Najważniejsza umowa – na doradztwo finansowe przy sporze z Eureko o PZU, podpisana została przez Skarb Państwa z Lehman Brothers w kwietniu. Zadaniem tego banku inwestycyjnego było m.in. odpieranie zarzutów finansowych holenderskiej firmy domagającej się od Polski 35,6 mld zł odszkodowania za PZU. W końcu września miał być przedstawiony ewentualny pomysł LB na rozwiązanie konfliktu o PZU. Czy teraz kłopoty amerykańskiego kolosa wpłyną na pozycję Polski w konflikcie o PZU? – Nie mamy żadnych informacji z banku – mówi Maciej Wewiór, rzecznik resortu skarbu. Tłumaczy, że dopiero po ich uzyskaniu i analizie podjęta zostanie decyzja o dalszych krokach.
Lehman Brothers miał bardzo aktywny w naszym regionie Europy zespół branży paliwowej. Bank doradzał przed pięcioma laty PKN Orlen, m.in. przy zakupie za 140 mln euro sieci 494 stacji benzynowych Aral i BP w Niemczech. Zdaniem polskich bankierów inwestycyjnych amerykański bank skupował też od rodzimych banków ich portfele złych kredytów. Według naszych rozmówców dwa lata temu Lehman Brothers kupił od Banku Millennium portfel należności nieregularnych o wartości nominalnej ok. 650 mln zł (płacąc zwyczajowo ok. 10 proc. tej wartości).
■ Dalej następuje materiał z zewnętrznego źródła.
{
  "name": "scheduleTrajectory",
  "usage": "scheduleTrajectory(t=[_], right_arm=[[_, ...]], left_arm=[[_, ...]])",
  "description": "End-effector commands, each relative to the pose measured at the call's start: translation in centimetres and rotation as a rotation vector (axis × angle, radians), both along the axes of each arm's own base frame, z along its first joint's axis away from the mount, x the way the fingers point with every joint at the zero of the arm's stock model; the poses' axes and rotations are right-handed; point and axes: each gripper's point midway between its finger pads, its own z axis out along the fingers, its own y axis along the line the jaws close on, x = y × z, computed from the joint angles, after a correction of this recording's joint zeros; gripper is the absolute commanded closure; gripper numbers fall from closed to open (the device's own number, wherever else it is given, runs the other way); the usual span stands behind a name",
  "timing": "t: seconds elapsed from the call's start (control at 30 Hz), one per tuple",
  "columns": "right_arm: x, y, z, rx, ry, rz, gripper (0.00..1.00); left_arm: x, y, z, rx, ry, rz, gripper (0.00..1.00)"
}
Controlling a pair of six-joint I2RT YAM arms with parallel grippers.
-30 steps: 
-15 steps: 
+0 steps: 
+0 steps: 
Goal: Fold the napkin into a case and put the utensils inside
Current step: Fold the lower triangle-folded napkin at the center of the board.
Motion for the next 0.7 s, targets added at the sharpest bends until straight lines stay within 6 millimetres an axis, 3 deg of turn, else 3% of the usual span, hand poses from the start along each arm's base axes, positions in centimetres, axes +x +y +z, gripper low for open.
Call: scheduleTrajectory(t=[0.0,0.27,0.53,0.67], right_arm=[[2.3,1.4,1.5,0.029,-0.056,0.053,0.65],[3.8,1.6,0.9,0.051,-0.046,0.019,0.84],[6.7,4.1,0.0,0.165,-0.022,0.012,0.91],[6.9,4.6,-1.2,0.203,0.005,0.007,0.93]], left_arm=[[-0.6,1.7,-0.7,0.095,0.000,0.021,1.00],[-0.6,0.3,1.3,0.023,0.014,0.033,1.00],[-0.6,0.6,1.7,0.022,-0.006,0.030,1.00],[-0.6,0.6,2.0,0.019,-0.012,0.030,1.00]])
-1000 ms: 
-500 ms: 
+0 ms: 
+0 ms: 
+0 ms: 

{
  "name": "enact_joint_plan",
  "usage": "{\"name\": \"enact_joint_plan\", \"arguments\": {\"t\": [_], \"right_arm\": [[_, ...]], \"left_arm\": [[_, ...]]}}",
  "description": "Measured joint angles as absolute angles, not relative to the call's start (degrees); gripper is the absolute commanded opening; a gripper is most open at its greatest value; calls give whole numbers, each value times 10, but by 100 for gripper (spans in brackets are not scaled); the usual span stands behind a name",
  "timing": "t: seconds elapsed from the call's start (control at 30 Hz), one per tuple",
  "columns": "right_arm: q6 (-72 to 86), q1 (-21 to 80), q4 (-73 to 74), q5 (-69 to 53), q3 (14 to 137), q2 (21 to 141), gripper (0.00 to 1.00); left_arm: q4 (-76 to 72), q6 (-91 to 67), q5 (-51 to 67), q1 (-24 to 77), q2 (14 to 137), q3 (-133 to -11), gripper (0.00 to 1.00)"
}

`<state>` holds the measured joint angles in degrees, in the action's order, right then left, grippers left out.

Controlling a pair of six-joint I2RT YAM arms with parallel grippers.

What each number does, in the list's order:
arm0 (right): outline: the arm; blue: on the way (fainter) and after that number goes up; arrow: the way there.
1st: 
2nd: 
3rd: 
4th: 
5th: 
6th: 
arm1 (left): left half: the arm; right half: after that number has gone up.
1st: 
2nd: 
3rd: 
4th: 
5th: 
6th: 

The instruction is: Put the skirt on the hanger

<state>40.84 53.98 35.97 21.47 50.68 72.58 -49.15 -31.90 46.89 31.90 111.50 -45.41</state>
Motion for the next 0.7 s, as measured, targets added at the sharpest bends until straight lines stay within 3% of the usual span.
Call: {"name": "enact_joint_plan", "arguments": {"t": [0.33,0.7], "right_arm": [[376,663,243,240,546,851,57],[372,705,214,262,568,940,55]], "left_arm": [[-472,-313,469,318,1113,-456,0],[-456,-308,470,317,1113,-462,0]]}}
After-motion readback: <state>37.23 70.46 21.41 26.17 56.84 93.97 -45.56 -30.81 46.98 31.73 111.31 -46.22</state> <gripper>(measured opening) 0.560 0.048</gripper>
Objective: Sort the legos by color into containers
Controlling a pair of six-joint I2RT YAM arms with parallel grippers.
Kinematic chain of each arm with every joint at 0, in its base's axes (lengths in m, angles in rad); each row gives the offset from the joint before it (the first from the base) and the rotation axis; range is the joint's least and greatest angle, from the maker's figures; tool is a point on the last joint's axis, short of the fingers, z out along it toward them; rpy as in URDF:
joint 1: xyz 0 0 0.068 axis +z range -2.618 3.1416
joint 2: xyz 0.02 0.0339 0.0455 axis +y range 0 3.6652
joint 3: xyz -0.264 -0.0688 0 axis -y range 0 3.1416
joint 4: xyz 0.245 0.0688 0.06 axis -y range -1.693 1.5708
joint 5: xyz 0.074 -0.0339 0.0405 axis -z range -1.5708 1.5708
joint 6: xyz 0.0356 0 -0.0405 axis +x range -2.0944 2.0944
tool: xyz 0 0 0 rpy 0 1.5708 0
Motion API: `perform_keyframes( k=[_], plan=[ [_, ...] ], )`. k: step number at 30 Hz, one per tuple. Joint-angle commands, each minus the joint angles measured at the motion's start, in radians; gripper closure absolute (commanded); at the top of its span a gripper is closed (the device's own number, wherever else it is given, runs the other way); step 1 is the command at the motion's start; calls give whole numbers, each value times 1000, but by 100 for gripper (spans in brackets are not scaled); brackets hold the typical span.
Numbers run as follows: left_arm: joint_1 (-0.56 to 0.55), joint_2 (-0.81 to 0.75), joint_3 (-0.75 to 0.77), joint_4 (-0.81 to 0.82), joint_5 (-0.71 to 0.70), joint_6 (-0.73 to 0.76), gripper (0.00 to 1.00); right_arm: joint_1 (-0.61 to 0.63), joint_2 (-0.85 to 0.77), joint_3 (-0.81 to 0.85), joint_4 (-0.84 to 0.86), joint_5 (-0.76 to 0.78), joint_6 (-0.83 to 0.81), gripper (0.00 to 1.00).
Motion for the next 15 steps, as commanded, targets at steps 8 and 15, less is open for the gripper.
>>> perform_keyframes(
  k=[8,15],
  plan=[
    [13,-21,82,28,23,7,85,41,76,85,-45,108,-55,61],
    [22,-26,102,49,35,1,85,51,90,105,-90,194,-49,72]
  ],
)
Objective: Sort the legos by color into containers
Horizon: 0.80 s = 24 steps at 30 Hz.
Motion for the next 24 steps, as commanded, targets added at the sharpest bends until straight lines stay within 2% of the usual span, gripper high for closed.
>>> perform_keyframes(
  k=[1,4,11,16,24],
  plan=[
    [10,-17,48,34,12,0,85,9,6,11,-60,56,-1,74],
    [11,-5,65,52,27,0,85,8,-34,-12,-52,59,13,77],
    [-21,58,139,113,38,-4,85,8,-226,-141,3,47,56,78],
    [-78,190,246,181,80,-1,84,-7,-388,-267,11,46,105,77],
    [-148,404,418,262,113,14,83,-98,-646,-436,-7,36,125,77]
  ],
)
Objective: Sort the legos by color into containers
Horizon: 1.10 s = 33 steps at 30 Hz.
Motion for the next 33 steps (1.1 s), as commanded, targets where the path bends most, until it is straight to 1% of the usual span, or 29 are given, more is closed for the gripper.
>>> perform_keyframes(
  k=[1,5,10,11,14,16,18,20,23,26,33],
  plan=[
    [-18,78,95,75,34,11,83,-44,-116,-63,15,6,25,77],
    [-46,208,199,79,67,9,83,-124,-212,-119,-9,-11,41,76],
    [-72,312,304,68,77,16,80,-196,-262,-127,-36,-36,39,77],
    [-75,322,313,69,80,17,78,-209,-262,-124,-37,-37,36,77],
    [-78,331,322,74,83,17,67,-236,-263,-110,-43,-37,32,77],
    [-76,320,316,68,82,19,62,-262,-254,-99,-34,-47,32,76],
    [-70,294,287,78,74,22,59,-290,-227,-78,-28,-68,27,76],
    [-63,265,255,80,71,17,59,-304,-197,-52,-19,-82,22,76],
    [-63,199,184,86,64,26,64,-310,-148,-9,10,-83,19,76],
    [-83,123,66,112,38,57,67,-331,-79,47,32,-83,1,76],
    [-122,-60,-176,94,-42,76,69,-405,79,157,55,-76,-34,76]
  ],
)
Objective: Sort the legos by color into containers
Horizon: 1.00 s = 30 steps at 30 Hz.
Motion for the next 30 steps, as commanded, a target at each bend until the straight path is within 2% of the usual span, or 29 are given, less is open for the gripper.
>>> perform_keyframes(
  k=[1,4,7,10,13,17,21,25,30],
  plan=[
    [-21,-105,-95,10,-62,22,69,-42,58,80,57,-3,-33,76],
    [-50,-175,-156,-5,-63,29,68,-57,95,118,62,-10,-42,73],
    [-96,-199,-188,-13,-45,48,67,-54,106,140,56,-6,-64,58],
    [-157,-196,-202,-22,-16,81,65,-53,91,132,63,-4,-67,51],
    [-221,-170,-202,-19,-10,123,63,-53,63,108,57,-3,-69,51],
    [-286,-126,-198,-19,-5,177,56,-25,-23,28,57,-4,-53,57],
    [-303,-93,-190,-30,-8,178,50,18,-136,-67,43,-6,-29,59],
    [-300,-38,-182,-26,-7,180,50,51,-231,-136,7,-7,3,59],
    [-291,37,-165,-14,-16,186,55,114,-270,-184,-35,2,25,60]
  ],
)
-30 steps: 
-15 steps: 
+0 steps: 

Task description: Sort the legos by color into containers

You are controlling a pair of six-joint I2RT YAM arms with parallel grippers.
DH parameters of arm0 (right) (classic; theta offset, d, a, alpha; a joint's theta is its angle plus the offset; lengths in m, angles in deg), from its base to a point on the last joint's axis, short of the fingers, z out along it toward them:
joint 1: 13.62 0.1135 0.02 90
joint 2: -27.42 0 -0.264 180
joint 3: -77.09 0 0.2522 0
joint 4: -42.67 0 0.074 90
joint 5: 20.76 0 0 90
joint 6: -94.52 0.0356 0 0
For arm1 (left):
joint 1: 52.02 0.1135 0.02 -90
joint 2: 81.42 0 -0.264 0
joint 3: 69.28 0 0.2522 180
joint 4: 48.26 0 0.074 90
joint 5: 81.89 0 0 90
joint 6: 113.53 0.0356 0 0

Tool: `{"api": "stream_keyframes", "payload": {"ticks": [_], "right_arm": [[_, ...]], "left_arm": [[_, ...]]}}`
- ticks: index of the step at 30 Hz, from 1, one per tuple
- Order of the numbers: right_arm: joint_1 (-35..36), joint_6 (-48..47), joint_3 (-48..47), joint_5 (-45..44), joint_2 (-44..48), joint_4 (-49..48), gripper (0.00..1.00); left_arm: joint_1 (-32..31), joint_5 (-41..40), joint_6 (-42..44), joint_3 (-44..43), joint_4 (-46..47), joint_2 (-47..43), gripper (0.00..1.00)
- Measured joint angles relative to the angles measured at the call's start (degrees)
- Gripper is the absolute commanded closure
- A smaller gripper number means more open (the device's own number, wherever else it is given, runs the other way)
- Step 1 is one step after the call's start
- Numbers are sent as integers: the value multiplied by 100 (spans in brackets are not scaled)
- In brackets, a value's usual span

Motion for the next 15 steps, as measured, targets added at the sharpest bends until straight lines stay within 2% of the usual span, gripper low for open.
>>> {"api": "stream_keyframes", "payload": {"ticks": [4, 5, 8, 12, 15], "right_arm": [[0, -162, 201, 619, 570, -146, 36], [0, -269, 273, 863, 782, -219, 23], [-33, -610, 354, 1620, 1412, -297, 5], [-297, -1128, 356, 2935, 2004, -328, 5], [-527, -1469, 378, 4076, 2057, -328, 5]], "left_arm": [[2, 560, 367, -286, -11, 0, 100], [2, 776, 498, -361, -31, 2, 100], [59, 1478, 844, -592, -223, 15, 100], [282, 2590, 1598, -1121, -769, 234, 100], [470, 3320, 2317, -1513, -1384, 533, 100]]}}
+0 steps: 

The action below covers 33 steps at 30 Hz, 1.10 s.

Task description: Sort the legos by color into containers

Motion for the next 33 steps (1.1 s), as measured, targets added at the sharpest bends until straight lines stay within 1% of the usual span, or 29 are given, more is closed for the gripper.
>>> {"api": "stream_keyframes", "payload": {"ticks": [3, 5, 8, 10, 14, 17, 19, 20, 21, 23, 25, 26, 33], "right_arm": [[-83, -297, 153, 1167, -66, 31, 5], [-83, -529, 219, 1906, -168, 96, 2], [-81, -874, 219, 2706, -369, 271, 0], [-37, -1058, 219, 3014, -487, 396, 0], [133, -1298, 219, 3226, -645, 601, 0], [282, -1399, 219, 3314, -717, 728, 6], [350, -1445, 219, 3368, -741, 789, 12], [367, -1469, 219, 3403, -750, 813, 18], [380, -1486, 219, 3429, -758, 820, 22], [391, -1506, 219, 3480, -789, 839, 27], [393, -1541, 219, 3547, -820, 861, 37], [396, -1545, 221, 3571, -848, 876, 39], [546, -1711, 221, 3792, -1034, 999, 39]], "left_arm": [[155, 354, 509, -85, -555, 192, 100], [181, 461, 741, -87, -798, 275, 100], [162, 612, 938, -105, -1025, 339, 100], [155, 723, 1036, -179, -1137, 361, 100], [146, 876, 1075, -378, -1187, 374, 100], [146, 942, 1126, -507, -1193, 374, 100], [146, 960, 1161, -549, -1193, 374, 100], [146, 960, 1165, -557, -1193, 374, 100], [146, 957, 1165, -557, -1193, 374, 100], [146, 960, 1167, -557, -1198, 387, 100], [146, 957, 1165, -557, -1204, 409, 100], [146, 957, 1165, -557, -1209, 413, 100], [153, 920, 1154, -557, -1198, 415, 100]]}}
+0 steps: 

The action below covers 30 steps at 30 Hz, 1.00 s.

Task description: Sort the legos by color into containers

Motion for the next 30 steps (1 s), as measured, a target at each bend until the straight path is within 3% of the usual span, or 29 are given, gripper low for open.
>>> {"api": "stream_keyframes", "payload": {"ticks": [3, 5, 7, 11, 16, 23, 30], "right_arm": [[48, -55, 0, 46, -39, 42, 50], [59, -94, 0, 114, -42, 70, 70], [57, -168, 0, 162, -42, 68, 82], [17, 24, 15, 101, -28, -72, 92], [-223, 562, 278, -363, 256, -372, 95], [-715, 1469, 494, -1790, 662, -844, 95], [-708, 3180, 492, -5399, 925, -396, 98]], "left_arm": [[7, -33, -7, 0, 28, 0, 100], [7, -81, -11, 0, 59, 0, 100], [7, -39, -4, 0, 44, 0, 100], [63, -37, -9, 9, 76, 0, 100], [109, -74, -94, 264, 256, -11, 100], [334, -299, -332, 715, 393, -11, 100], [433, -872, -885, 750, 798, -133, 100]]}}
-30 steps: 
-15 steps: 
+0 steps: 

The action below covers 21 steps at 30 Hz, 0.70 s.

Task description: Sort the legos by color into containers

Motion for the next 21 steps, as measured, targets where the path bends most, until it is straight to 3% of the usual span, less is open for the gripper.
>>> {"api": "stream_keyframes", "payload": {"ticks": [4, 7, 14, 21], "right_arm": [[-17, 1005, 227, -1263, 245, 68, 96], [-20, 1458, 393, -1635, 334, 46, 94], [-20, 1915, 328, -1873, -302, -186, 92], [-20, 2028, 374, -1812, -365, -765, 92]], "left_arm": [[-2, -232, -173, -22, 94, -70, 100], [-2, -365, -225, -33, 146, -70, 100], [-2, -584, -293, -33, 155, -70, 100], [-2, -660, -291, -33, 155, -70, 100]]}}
Transakcja przeprowadzona została przez zamknięty fundusz Bizon, należący do jednego z polskich banków, a LB jest właścicielem jego certyfikatów. Fundusz nadal prowadzi obsługę tych wierzytelności. – Lehman Brothers był zaangażowany w Polsce, handlował obligacjami, akcjami, certyfikatami – mówi Ryszard Petru, główny ekonomista Banku BPH. – Trudno ocenić wielkość zaangażowania. Podkreśla, że kilka kwartałów temu, gdy zaczęły pojawiać się informacje o kłopotach LB, niektóre polskie banki wprowadziły ograniczenia w transakcjach z tym bankiem.